Bush pursued wars that have contributed to the bankrupting of this country and the death of thousands of innocents. Obama has sustained the same momentum in those far-flung occupied lands. The gabbers on television who coo and kvetch nostalgic about Bush’s virtues should console themselves thus: Yes, The Decider was the originator; Obama nothing but a second-hander. But give Barack a break. The 44th president may not be as blessed with killer core values as the 43rd. But he’s doing his best. Has he not expanded the one theatre (Afghanistan) to compensate for drawing down in the other (Iraq)? …
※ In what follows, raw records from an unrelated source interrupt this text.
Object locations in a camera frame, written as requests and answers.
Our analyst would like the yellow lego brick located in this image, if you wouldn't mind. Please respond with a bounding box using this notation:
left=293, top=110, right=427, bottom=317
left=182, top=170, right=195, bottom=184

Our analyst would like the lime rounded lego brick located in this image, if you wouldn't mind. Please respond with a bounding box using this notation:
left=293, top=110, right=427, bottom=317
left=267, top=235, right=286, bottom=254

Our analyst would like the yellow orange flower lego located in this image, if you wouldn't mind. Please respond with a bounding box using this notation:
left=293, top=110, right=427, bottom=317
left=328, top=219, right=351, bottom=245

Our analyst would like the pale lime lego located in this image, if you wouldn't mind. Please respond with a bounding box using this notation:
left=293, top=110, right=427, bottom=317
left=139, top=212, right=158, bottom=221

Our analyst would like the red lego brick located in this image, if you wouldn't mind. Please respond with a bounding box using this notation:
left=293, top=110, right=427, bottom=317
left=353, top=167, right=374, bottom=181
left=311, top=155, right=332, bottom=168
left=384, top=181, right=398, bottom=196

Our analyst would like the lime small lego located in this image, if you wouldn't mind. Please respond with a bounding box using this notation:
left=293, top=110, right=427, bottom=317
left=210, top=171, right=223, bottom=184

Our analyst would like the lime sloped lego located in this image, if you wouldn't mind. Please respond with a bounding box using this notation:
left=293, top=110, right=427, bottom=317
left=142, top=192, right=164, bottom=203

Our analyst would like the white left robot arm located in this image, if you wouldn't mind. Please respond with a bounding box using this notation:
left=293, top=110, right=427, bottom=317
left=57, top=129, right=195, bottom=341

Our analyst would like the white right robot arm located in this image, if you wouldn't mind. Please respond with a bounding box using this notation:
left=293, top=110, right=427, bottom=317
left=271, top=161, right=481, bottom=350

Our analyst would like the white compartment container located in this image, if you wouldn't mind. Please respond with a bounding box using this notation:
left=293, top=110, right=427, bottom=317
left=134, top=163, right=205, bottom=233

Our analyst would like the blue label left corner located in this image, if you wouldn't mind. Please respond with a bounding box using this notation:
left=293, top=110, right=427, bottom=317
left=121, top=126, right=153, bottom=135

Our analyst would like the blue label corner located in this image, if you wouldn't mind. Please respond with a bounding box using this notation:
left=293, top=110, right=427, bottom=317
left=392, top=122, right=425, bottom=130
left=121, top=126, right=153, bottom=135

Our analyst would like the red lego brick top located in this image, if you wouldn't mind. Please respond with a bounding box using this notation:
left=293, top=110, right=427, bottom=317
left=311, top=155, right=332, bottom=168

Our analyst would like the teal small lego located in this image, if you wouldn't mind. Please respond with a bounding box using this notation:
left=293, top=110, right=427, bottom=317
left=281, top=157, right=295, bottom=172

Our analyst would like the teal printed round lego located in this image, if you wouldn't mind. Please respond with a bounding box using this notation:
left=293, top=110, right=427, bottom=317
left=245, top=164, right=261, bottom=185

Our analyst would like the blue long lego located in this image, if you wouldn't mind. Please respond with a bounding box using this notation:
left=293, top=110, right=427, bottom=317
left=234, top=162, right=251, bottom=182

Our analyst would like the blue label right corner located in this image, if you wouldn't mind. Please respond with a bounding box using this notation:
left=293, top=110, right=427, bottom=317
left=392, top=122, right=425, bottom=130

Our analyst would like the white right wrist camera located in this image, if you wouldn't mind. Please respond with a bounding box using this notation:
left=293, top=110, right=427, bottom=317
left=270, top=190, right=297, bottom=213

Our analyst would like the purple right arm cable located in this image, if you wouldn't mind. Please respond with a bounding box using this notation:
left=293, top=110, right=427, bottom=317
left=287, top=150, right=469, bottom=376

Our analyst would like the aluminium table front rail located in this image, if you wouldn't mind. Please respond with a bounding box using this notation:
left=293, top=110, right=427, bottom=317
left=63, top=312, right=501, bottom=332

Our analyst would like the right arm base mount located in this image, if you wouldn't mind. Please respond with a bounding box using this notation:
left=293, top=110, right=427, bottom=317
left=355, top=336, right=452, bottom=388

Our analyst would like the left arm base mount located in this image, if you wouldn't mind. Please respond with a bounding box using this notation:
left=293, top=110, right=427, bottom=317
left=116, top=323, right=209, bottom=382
Moocher Obama has pulled ahead of Looter Bush with respect to deficits and debt. The Bush budget for 2009 was a trivial $3 trillion, while Obama’s 2010 budget was a respectable $3.5 trillion. According to “Bankrupting America,” “Bush doubled the debt to almost $6 trillion and Obama’s plans would leave us with an IOU of an additional $8.5 trillion by 2020.”

C’mon. Six trillion; 8 trillion: the act of racking up such financial liabilities exists on a continuum of criminality ? it does not constitute a difference in kind (or in “core values”).” …

Barack’s tidal wave of regulation is hard to beat … But a second-best to BHO The Regulator is not to be sneezed at. The Decider is still in the running for America’s Best Enforcer (a very bad thing indeed). …”

The complete column is “Obama And Bush: Partners In Government Giganticism.

Read my libertarian manifesto, Broad Sides: One Woman’s Clash With A Corrupt Society.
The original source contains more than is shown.